I am new to all this and just bought a MES, but you can just buy the bradley smoke box and attach to your old set-up

http://www.bradleysmoker.com/smoke-g...th-adaptor.asp


----------



## kelhw21 (Sep 5, 2008)

I thought about that but had read some about bradleys jamming up or only partially burning buscuits and wasting them. It would be ok, if it was reliable.


----------



## mossymo (Sep 5, 2008)

kelhw21
I have built a couple fridge smokers using propane for larger sausage smokes, have a few charcoal smokers and have a 30" and a 40" MES; I have also smoked with a digital Bradley next to my 30" MES.

In brand comparison between the Bradley and the MES I can tell you in the middle of a windy North Dakota winter the MES kept its heat setting much better than the Bradley.

For the product cost I would choose a MES; but if a Smokin Tex is in your budget I do think they have better materials used to construct them and are better smoker.

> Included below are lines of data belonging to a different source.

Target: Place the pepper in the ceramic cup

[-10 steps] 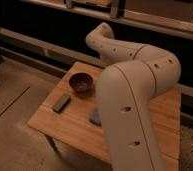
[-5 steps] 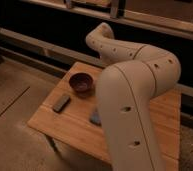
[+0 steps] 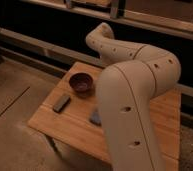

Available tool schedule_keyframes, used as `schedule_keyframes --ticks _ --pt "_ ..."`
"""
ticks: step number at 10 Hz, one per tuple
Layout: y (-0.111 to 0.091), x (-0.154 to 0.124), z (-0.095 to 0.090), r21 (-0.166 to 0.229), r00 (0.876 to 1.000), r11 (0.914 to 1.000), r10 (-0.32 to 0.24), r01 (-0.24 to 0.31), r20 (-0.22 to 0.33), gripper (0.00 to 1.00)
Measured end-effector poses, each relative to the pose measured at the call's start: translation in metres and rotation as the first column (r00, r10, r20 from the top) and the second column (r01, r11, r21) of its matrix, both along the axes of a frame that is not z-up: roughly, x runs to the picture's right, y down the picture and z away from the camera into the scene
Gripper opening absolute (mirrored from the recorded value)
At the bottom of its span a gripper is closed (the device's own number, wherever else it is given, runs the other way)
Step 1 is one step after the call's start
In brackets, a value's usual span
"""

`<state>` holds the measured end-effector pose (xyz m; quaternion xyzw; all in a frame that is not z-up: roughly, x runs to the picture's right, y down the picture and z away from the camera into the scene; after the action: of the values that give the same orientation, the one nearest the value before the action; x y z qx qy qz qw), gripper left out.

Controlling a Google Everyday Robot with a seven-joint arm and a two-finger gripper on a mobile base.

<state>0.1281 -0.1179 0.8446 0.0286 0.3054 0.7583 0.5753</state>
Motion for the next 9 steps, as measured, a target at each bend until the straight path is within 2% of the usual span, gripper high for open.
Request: schedule_keyframes --ticks 4,6,9 --pt "0.0 0.0 0.0 0.0 1.0 1.0 0.0 0.0 0.0 0.76" --pt "0.0 0.0 0.0 0.0 1.0 1.0 0.0 0.0 0.0 0.79" --pt "0.0 0.0 0.0 0.0 1.0 1.0 0.0 0.0 0.0 0.79"
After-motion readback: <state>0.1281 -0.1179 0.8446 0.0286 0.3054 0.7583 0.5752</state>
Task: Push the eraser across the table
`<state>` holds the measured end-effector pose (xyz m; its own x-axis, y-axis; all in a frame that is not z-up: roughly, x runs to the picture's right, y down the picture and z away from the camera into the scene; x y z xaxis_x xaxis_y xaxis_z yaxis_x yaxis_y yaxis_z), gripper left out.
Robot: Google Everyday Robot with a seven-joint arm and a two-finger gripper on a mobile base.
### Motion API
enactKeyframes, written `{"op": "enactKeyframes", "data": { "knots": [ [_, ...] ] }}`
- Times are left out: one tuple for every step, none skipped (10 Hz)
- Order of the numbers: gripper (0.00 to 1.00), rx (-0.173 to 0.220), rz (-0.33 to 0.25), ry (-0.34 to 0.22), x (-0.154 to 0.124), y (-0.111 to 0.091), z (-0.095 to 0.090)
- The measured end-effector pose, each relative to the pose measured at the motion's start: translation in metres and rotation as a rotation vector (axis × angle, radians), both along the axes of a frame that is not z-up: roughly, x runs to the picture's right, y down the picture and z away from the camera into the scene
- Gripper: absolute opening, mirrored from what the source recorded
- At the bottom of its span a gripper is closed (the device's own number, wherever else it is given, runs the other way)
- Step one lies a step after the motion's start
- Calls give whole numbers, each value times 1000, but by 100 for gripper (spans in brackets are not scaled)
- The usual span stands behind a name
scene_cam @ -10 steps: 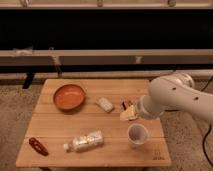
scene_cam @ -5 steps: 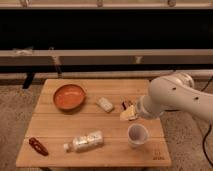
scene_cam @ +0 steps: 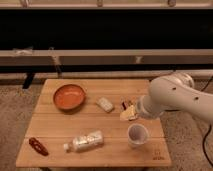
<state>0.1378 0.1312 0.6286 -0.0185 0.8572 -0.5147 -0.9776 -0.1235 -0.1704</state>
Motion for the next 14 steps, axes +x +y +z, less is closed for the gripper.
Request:
{"op": "enactKeyframes", "data": {
  "knots": [
    [80,0,0,0,0,0,0],
    [80,0,0,0,0,0,0],
    [80,0,0,0,0,0,0],
    [80,0,0,0,0,0,0],
    [80,0,0,0,0,0,0],
    [80,0,0,0,0,0,0],
    [80,0,0,0,0,0,0],
    [80,0,0,0,0,0,0],
    [80,0,0,0,0,0,0],
    [80,2,-2,1,0,-1,0],
    [80,3,-6,3,0,-1,-1],
    [80,13,-22,10,-1,-7,-1],
    [80,27,-49,18,-5,-22,2],
    [80,34,-66,29,-5,-34,6]
  ]
}}
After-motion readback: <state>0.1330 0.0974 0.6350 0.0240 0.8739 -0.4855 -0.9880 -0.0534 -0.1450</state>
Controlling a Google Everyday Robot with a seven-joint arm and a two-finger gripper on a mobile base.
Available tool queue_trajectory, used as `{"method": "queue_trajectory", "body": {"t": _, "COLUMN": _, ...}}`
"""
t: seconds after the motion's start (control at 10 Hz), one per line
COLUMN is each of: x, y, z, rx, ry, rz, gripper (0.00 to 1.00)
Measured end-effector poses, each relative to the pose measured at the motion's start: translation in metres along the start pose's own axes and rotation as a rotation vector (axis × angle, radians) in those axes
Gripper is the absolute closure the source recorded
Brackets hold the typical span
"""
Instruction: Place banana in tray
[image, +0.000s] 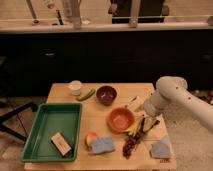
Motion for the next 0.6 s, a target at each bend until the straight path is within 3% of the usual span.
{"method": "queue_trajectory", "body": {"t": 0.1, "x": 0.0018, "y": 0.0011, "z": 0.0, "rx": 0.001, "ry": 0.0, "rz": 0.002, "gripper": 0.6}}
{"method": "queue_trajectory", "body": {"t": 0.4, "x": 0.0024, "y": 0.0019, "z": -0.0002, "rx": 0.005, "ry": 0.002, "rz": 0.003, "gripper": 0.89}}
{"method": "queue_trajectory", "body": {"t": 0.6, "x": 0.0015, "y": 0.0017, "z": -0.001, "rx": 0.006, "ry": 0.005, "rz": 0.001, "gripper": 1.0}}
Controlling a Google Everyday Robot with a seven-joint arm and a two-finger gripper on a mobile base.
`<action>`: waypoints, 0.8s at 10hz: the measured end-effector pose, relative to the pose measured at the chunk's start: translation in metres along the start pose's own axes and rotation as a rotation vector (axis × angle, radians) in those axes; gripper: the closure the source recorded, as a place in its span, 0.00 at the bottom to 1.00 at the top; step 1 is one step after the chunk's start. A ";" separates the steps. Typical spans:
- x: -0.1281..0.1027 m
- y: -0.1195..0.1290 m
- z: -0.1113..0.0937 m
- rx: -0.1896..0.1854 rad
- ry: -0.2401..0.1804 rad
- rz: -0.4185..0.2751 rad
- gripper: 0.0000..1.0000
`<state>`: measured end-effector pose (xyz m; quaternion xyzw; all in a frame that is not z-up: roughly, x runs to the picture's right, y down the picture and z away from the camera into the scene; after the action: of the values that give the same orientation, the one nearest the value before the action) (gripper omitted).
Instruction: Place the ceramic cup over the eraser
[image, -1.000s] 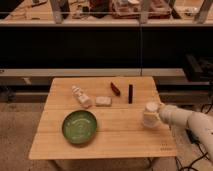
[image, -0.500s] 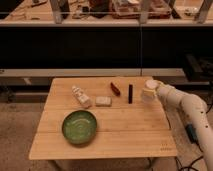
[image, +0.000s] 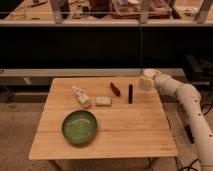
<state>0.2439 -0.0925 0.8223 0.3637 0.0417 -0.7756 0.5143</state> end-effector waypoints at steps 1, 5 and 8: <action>0.007 -0.005 0.006 0.017 -0.003 0.012 1.00; 0.023 -0.029 0.020 0.098 -0.041 0.052 1.00; 0.019 -0.047 0.025 0.148 -0.066 0.053 1.00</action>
<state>0.1883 -0.0960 0.8148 0.3761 -0.0424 -0.7741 0.5075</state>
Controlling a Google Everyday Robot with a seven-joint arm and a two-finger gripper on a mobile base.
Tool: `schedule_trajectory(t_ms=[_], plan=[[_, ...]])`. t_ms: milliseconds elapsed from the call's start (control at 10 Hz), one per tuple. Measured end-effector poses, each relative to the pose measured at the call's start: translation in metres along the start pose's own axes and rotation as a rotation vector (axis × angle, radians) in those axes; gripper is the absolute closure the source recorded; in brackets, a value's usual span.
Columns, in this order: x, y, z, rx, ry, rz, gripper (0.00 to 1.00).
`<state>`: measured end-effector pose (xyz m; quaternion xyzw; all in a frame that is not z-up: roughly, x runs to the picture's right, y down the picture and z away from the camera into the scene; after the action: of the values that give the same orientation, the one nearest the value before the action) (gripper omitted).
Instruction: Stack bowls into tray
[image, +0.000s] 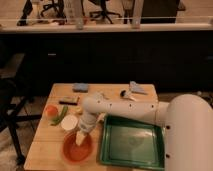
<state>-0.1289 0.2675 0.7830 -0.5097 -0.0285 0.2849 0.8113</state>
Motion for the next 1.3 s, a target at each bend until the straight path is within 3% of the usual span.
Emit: schedule_trajectory(t_ms=[300,400,1000,1300], plan=[[-0.001,0.001,0.001,-0.011,-0.009,-0.005,0.91],[-0.002,0.001,0.002,-0.013,-0.01,-0.006,0.97],[-0.004,0.006,-0.003,-0.011,-0.006,-0.003,1.0],[-0.004,0.013,-0.026,0.016,-0.016,0.001,1.0]])
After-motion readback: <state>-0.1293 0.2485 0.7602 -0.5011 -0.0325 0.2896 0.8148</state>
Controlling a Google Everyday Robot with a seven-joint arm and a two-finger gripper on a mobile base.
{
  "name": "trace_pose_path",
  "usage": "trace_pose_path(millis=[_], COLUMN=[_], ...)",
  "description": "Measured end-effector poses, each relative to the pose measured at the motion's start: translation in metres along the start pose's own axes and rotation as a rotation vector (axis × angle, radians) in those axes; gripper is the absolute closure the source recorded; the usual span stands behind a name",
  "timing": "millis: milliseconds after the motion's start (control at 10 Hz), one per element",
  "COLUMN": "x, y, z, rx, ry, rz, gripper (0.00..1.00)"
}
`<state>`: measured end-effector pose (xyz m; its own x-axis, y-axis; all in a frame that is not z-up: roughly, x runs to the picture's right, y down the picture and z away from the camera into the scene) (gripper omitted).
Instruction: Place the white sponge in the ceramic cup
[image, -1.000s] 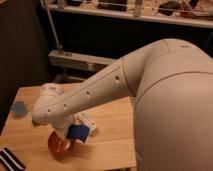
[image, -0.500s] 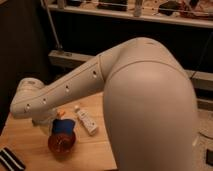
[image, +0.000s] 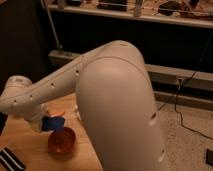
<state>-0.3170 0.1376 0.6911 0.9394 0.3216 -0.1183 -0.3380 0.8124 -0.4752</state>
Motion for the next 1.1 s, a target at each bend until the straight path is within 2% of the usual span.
trace_pose_path(millis=[700, 1100], x=[-0.094, -0.139], y=[-0.013, -0.028], z=[0.012, 0.011], rx=[0.013, 0.024], ry=[-0.043, -0.081], rz=[-0.026, -0.006], gripper=[0.77, 0.77])
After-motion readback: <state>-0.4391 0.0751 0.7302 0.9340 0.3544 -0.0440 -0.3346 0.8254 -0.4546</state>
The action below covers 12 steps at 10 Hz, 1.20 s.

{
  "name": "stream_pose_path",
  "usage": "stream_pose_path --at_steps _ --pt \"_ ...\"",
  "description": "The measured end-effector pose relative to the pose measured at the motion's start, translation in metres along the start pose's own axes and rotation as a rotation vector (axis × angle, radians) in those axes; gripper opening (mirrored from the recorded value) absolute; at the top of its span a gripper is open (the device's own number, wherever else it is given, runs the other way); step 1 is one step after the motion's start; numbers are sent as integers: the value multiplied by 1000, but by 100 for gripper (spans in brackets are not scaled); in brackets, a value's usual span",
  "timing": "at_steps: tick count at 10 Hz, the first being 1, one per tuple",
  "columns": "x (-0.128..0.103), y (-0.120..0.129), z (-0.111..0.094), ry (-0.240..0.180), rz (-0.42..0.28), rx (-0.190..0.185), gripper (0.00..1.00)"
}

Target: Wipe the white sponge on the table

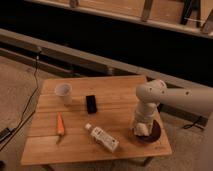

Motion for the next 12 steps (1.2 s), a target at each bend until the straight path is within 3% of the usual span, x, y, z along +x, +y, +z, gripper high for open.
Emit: stream_pose_path --at_steps 1,3,7,8,12 --pt "-2 -1 3 3 0 -6 63" --pt "-5 0 5 4 -3 -18 51" --pt "-8 3 5 7 -8 -71 7" --pt "-9 4 4 7 -13 -84 1" --pt "-10 18 -3 1 -58 -136 0"
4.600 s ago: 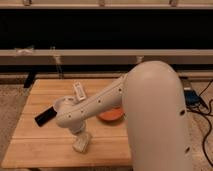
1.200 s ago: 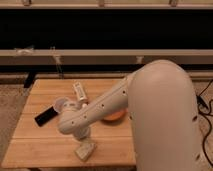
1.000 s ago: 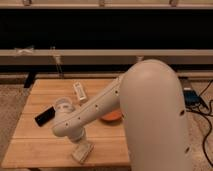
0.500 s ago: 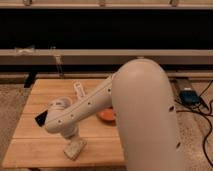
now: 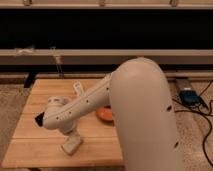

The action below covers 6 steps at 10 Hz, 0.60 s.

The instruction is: Wipe the white sponge on the table

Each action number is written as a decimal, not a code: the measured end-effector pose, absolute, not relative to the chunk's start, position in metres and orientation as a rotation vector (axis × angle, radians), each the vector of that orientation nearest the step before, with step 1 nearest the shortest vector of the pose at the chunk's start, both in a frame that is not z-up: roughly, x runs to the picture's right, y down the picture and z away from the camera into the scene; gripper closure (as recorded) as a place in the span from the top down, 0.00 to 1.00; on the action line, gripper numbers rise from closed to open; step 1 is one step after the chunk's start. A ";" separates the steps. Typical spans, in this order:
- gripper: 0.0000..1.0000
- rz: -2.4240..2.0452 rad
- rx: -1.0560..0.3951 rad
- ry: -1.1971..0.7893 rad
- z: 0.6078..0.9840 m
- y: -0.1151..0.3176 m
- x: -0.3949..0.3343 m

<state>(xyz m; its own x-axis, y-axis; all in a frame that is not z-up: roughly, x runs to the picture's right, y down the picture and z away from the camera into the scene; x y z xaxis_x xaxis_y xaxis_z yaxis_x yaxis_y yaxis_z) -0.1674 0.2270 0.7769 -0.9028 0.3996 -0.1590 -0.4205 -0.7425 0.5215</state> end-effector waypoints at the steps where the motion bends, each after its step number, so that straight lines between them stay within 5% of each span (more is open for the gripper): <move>1: 0.00 2.600 -0.041 0.781 0.780 0.221 -0.163; 3: 0.07 2.652 -0.015 0.769 0.784 0.207 -0.152; 6: 0.38 2.708 0.011 0.744 0.783 0.192 -0.140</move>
<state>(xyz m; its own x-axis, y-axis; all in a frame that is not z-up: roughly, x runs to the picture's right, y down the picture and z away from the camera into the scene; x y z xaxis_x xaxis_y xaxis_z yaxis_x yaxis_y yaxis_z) -0.1398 0.1922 0.7827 -0.9448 0.3178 -0.0794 -0.3137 -0.8083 0.4982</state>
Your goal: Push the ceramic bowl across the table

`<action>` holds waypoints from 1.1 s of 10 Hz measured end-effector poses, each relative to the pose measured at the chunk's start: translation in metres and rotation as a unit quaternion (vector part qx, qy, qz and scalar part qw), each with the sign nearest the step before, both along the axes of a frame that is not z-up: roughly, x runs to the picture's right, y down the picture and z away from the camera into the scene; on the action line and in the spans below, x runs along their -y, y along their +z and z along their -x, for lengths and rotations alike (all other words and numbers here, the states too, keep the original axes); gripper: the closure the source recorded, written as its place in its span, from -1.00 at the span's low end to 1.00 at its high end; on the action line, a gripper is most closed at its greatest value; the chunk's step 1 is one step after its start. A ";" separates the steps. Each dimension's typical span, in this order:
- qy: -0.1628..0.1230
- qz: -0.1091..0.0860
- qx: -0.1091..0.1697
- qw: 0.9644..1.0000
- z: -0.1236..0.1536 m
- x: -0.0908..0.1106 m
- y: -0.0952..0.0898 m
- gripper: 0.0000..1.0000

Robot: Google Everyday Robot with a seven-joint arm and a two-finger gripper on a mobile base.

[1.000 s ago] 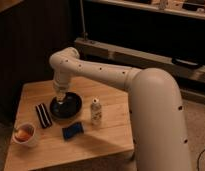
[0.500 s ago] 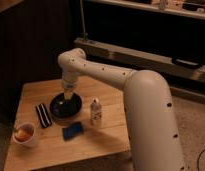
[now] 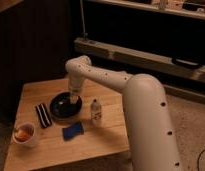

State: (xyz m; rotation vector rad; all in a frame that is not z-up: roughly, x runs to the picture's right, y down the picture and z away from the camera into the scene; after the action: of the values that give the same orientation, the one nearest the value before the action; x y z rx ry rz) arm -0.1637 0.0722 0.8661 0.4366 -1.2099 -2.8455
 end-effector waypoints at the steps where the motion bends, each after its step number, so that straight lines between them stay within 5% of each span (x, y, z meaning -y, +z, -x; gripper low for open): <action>1: -0.004 0.010 -0.004 1.000 -0.006 -0.007 0.005 1.00; 7: -0.037 0.046 -0.027 0.998 -0.024 -0.023 0.032 1.00; 11: -0.010 0.058 -0.063 0.996 -0.080 -0.036 0.028 1.00</action>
State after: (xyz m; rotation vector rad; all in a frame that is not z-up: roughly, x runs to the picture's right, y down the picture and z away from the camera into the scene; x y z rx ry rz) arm -0.0840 0.1087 0.8937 0.2377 -1.3532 -2.7525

But I have no hands on experience with them. My question on the Smokin Tex is, where does it exhaust the smoke at? 

MES is a bargain at todays prices.....


----------



## kelhw21 (Sep 5, 2008)

The Smokintex and the Cookshack are just alike for the most part. From what I read on their web sites, they don't exhaust at all. They try to hold in all smoke and moisture and suggest you keep the door closed for the entire run of 12 hours or whatever. They say this makes the meat more moist and uses less wood. They say it only takes a couple oz of wood to do the job, and once the wood is gone the smoke just sits in there and penetrates. But they sure look well built.
I kind of like the idea of pouring smoke on the meat for hours on end myself.
Which brings up a question I have. Could someone explain the "Thin Blue Smoke" idea. I also saw someone say a lot of white smoke is not ideal.
L.


----------



## kookie (Sep 5, 2008)

For the price I would say the MES is the best out there..... I am in the process of getting one.....Trying to get one off of Sam's Auction site.........Hopefully soon......


----------



## smoke freak (Sep 5, 2008)

Cookshack is very well built in the good ol USA! The smokin tex is a poorly built Chineese knockoff for the same price. About $500 if I remember. I dont use either. MES is probably the way to go. 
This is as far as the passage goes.